A little over a week ago, Biden seemed finished. The socialist outsider Bernie Sanders looked unstoppable. Then Biden won in South Carolina and the race flipped. Two of Biden’s rivals in the so-called ‘moderate lane’, Pete Buttigieg and Amy Klobuchar, dropped out and endorsed him. The ‘Joementum’ carried on to Super Tuesday this week, as Biden notched up significant wins across the South and in Minnesota and Massachusetts. Sanders won in California, but he is now behind. Things could look even better for Biden if Michael Bloomberg now withdraws.

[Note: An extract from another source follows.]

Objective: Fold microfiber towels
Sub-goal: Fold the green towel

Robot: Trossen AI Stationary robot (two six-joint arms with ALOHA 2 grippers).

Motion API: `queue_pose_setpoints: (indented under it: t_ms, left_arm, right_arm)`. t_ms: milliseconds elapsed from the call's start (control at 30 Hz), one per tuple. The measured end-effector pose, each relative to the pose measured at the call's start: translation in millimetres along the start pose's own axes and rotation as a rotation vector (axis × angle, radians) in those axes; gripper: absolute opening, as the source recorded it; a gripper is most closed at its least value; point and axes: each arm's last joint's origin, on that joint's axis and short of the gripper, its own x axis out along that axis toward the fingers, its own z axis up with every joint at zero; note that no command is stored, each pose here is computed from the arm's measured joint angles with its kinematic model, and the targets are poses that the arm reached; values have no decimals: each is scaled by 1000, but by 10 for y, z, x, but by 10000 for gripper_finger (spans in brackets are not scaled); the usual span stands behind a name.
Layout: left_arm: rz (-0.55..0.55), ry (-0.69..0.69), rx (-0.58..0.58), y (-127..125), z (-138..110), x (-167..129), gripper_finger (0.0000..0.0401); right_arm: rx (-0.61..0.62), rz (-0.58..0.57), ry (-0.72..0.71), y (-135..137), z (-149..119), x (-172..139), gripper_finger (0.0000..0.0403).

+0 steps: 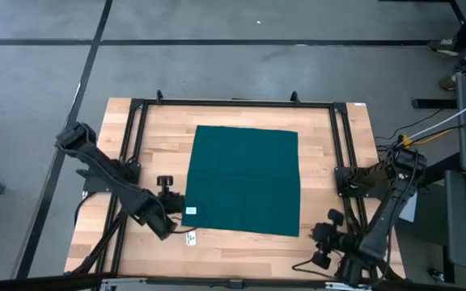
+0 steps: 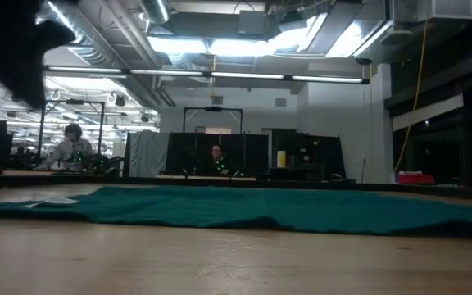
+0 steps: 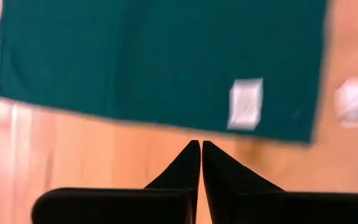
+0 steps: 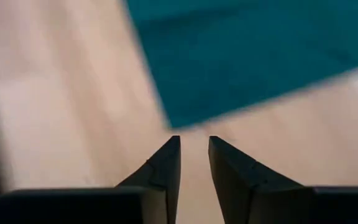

Each day, however, Biden reveals a little more senility. This week, he lost his thread while trying to cite the Declaration of Independence: ‘We hold these truths to be self-evident, all men and women created by the … you know … you know, the thing.’ He called Super Tuesday ‘Super Thursday’. Last month, he declared: ‘We choose truth over facts!’ Last week, he said gun crime in America had killed 150 million people since 2007. He also claimed that his child tax-credit plan would put 720 million women back into work. He keeps saying ‘I wrote that bill’ when often he didn’t. He has claimed that Margaret Thatcher told him she was worried about Donald Trump (he meant Theresa May), and that he struck a climate deal with Deng Xiao-ping, who died in 1997 (he meant Xi Jinping). On Tuesday night, he grabbed his wife’s hand and said ‘This is my little sister, Valerie’.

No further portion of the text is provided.